Foto: Ricardo Wolffenbuttel / Agência RBS

— Tatuagem é história. Eu lembro de cada uma que tenho no corpo — afirma Stoppa, que chegou a Florianópolis em 1985.

A relação de Stoppa com a profissão começou aos 16 anos, quando um servente de pedreiro fez a sua primeira tatuagem. O desenho feito na mão, na época uma identidade entre presidiários, gerou arrependimento: Stoppa raspou a imagem com um esmeril um dia depois. Anos depois fez sua primeira tatuagem oficial, em 1978, com o dinamarquês Lucky, em Santos, pioneiro na tatuagem contemporânea no Brasil. Com ele, Stoppa aprendeu a técnica e desenvolveu seu próprio equipamento, que também foi comercializado. Nos três primeiros anos de atuação, tatuou mais de 2 mil pessoas.

 
Foto: Ricardo Wolffenbuttel / Agência RBS

Diante de tanta experiência, o que não faltam são histórias. Ele conta que já desenhou em todas as partes do corpo dos clientes, mas no rosto foi apenas uma vez, e as mãos, prefere evitar. No currículo, também inclui 16 tatuagens feitas em um único dia. Além de trabalhos feitos em academia, danceterias e até no Festival de Águas Claras: o Woodstock brasileiro, onde usava uma lanterna na cabeça para tatuar à noite.

Mudança no perfil ao longo dos anos

Nestes 34 anos como tatuador, presenciou a mudança de perfil dos tatuados. No início, eram apenas marinheiros, prostitutas e presidiários. Quando a polícia fazia blitz, a primeira pergunta era se tinha tatuagem. A demanda também mudou. O que antes era focado em desenhos exibidos por artistas, expandiu-se. Mas uma das mudanças mais significativas foi em relação à higiene. Só quando veio a Florianópolis, em 1985, Stoppa começou a usar luvas. Atualmente, tatua apenas amigos no Rio Vermelho, na Capital. 
— Sou meio cigano e não quero ficar preso a uma loja de tatuagens — completa.

 



Um momento sem carimbos e preconceitos

O tempo em que tatuagem era associada a preconceitos parece distante. Segundo o censo da tatuagem, realizado pela revista Superinteressante, mais de 76% dos tatuados no Brasil têm, no mínimo, ensino superior e quase 60% são mulheres.

Tatuadores percebem a aceitação da arte e afirmam que a adesão reflete em perfis diversificados de clientes e tamanhos maiores de desenhos. Maurício Huber, tatuador da Old Friends Tatoo, em Blumenau, defende que os carimbos saíram de moda, ninguém mais procura o igual. 

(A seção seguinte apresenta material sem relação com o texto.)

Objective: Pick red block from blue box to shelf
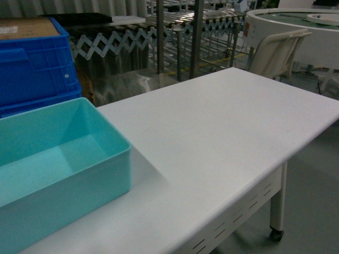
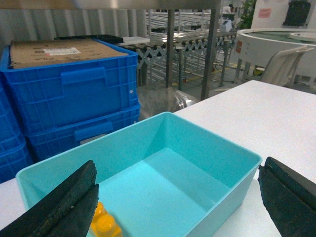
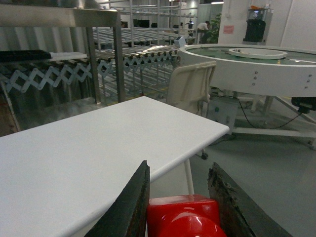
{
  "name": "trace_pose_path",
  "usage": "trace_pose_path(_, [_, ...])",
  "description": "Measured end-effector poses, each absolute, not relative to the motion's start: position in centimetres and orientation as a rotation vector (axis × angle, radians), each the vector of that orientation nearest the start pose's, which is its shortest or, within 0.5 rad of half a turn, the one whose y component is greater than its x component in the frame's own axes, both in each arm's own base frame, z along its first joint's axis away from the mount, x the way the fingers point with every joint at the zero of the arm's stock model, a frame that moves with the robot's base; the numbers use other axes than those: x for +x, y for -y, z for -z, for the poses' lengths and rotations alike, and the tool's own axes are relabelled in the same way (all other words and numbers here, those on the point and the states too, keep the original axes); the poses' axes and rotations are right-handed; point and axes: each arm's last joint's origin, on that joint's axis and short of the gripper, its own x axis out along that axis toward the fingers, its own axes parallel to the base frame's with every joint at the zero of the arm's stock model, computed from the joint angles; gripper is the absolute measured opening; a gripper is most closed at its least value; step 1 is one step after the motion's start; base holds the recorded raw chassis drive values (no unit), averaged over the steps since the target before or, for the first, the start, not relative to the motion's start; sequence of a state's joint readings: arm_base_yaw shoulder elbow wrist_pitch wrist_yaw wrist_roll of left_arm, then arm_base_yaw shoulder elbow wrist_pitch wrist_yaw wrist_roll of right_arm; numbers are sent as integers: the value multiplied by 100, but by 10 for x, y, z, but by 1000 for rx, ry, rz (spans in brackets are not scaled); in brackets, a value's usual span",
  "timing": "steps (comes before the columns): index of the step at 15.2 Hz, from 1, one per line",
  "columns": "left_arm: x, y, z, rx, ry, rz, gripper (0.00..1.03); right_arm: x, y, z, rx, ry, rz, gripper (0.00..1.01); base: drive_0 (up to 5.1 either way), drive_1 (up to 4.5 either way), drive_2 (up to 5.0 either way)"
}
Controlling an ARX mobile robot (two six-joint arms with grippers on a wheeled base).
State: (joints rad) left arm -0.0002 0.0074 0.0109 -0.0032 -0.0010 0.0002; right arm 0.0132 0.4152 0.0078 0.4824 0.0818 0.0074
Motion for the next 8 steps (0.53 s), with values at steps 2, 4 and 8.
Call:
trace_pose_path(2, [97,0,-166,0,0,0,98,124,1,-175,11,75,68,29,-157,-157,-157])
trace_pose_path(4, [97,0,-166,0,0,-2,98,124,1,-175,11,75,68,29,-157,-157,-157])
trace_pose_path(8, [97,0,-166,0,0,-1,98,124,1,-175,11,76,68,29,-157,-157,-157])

— Já tatuei pessoas de 18 até 60 anos. Os clientes estão mais exigentes e procuram ideias exclusivas — avalia Huber, tatuador há seis anos.

Para Rafael Fernandes, de 23 anos, a tatuagem é algo para se diferenciar e não para ficar igual. Ele tatua há cinco anos e abriu um estúdio no Centro de Florianópolis, o ArtWork Tatoo. Ele conta que seu estilo é voltado para temas indianos.

O tatuador Henrique, da Urban Tribe, de Florianópolis, está no ramo há 12 anos. Ele lembra que antes eram comum desenhos menores e hoje opta-se por cobrir partes do corpo e os desenhos variam bastante e são mais exclusivos. Para atender a todos os públicos que se interessam pelo tema, começou ontem em Florianópolis a 1a Expo Tatoo.

O encontro, organizado pelo tatuador Téio e seu sócio Civetta e que segue até domingo, conta com 52 estandes com uma média de três tatuadores por expositor. São profissionais de todas as partes do Brasil, além de tatuadores da Itália e Espanha.

Entre os destaques está o casal de uruguaios Victor Hugo Peralta, 44 anos, e Gabriela Peralta, de 42, considerados os mais modificados do mundo. Haverá concurso Miss Tatoo e workshops com alguns nomes como Murilo Oliveira, Monkey e Marcelo Mordenti.

O público também contará com descontos para fazer tatuagem. Téio conta que a ideia é fazer edições anuais do evento, sendo que em 2017, a expectativa é ter cerca de 120 expositores. 

— Hoje a tatuagem não tem publico específico. Eu sou tatuador há 15 anos e já tatuei advogado, doméstica, jogador de futebol, médico — afirma.